[Source records]
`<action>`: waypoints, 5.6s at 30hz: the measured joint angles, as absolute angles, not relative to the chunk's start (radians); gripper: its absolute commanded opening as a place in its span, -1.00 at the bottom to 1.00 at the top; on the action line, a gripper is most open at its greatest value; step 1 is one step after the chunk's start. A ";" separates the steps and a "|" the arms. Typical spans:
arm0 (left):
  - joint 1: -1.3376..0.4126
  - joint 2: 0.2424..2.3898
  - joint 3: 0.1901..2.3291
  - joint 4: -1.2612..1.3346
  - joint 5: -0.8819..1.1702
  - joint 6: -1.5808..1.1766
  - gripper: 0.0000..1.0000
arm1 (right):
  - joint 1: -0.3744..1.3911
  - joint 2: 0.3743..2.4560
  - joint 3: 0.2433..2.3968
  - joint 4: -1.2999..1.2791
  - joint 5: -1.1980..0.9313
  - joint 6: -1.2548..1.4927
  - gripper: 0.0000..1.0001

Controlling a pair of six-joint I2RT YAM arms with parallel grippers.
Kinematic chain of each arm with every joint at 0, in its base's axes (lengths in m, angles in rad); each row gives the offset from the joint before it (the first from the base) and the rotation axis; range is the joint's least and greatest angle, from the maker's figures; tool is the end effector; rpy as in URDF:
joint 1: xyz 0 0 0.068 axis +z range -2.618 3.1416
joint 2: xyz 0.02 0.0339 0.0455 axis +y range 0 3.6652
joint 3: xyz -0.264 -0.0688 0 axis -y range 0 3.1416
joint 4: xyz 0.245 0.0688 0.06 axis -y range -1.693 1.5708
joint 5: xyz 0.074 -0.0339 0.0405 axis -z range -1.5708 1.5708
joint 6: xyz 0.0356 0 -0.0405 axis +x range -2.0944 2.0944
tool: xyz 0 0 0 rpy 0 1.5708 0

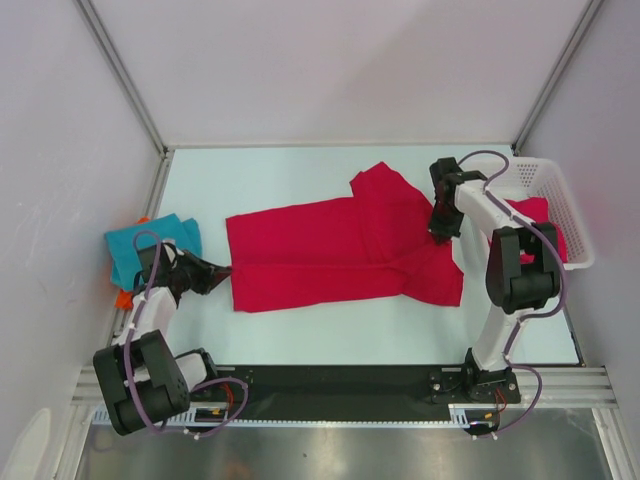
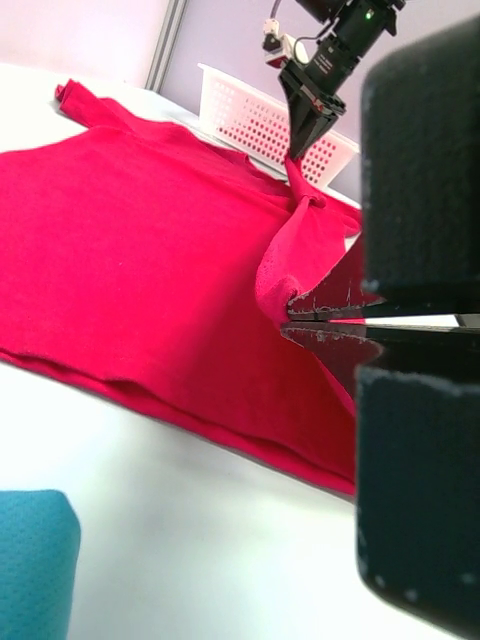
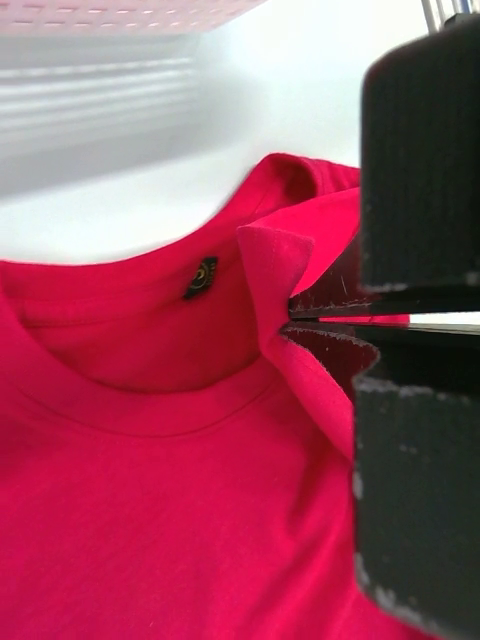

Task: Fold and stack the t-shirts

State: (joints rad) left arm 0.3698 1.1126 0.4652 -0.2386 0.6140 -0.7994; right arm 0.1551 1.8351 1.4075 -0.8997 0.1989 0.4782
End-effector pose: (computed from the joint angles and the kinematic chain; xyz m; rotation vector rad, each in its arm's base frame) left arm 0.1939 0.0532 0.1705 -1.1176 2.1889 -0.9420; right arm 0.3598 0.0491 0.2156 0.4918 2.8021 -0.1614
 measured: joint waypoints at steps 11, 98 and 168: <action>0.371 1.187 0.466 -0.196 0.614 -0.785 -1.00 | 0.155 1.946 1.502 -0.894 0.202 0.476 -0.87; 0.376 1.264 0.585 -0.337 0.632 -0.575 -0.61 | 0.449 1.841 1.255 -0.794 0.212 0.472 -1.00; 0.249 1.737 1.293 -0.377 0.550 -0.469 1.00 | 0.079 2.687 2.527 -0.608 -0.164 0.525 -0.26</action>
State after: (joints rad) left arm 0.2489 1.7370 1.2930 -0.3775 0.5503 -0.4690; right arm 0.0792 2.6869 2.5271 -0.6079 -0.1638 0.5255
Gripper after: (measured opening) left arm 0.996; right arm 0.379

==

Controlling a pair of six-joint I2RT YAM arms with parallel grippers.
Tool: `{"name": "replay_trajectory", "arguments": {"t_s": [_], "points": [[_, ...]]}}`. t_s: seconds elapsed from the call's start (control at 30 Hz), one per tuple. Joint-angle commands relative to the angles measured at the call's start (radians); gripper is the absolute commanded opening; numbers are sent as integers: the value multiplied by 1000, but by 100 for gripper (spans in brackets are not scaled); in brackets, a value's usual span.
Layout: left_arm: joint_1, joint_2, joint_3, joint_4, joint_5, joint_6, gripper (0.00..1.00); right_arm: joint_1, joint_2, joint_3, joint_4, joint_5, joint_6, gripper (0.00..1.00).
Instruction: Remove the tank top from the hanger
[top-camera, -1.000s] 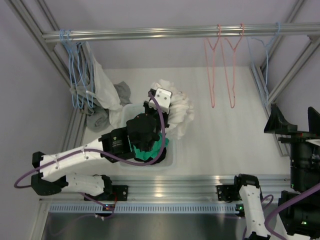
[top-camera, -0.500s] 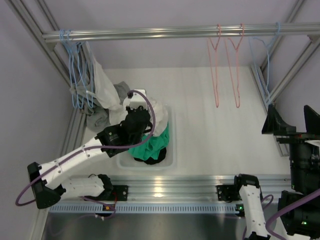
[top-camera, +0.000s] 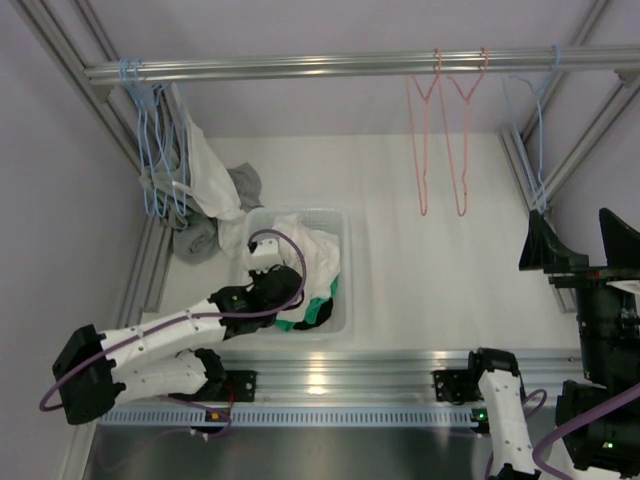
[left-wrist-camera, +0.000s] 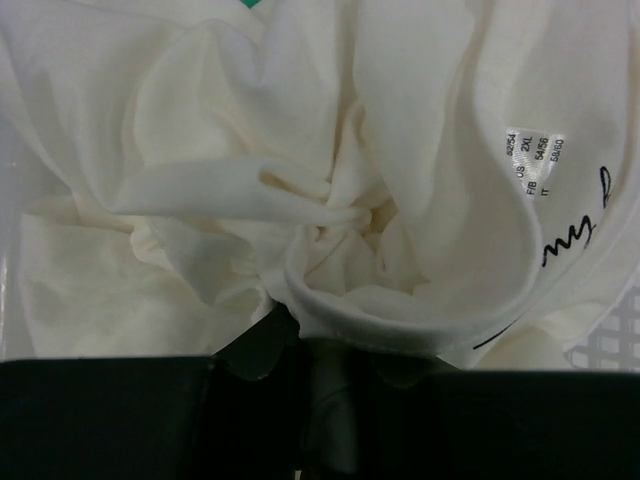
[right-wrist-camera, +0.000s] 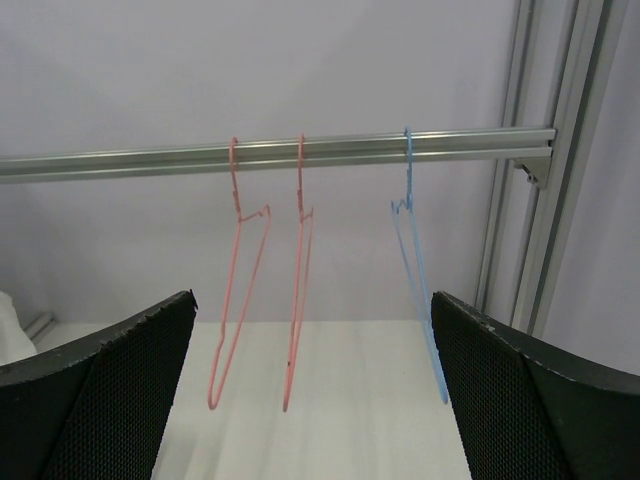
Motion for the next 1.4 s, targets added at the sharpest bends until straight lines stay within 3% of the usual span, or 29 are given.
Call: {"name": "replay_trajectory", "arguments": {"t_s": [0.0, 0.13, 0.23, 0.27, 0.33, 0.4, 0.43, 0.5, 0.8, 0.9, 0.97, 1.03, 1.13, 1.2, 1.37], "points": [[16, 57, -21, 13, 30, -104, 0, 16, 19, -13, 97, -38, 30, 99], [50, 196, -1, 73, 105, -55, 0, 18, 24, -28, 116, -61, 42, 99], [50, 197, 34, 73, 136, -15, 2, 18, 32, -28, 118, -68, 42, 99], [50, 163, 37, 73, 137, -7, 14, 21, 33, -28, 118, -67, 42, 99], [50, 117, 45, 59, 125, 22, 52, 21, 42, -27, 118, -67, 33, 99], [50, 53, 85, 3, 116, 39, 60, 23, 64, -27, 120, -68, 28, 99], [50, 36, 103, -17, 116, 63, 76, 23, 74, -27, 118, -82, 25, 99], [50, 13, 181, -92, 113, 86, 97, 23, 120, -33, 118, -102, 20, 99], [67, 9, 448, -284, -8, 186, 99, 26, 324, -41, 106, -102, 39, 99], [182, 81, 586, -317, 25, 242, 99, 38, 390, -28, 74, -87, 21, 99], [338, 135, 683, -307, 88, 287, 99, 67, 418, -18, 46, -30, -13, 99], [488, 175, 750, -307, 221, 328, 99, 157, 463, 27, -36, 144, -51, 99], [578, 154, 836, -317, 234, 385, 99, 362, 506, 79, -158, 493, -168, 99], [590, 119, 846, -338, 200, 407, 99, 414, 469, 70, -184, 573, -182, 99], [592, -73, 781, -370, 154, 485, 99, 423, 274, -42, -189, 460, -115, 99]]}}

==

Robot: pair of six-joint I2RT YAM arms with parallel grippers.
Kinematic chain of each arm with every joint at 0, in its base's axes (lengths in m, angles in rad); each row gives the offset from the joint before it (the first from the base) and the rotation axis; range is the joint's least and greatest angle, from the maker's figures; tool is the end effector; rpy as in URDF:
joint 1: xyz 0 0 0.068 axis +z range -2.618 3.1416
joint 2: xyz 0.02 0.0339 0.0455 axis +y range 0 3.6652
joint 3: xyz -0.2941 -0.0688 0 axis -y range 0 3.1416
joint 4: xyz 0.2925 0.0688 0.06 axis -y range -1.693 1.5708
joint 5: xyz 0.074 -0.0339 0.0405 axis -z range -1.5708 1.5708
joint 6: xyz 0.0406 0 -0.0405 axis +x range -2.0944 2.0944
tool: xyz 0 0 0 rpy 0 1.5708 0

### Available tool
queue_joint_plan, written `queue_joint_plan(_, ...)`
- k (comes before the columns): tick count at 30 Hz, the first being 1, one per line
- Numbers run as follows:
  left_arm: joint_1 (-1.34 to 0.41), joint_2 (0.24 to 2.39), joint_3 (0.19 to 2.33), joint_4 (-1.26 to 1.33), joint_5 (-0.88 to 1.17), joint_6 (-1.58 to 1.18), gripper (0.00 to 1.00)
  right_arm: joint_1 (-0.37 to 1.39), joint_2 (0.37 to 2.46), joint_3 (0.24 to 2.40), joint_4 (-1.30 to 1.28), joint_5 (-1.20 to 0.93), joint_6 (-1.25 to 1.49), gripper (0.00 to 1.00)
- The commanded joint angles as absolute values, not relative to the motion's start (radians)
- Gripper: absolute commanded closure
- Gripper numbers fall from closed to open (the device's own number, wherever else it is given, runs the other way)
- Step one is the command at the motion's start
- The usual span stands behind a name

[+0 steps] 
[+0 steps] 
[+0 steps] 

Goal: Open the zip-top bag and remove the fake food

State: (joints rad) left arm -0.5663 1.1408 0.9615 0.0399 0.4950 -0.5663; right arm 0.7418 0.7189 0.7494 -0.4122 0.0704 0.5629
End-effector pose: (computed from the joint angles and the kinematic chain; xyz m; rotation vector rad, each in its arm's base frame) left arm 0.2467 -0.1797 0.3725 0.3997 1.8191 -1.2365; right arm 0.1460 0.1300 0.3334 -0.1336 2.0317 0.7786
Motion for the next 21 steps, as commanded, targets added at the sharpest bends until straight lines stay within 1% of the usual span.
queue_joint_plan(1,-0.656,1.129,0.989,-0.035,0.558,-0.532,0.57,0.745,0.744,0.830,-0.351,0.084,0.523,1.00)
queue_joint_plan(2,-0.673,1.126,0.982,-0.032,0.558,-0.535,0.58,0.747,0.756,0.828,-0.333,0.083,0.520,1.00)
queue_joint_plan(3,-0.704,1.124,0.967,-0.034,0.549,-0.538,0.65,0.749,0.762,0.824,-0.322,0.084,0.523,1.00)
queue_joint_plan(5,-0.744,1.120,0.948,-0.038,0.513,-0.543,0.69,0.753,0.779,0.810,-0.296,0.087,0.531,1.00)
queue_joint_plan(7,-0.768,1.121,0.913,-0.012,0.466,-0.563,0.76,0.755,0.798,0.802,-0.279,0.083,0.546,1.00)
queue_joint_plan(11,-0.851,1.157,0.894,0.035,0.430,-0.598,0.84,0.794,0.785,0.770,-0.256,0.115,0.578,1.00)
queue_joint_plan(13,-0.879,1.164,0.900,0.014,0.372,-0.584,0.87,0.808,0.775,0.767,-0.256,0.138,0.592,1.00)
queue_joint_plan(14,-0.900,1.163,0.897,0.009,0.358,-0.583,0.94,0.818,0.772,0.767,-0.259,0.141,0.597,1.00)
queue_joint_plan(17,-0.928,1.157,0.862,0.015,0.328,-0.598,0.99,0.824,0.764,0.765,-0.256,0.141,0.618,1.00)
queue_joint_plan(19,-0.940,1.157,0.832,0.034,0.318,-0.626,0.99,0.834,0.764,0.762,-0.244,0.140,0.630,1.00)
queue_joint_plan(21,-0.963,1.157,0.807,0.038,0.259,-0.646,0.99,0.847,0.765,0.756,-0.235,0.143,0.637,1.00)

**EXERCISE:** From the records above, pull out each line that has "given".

**EXERCISE RESPONSE:**
Motion for the next 1.4 s, targets added at the sharpest bends until straight lines stay within 3% of the usual span, or 29 are given.
- Gripper numbers fall from closed to open (the device's own number, wherever else it is given, runs the other way)

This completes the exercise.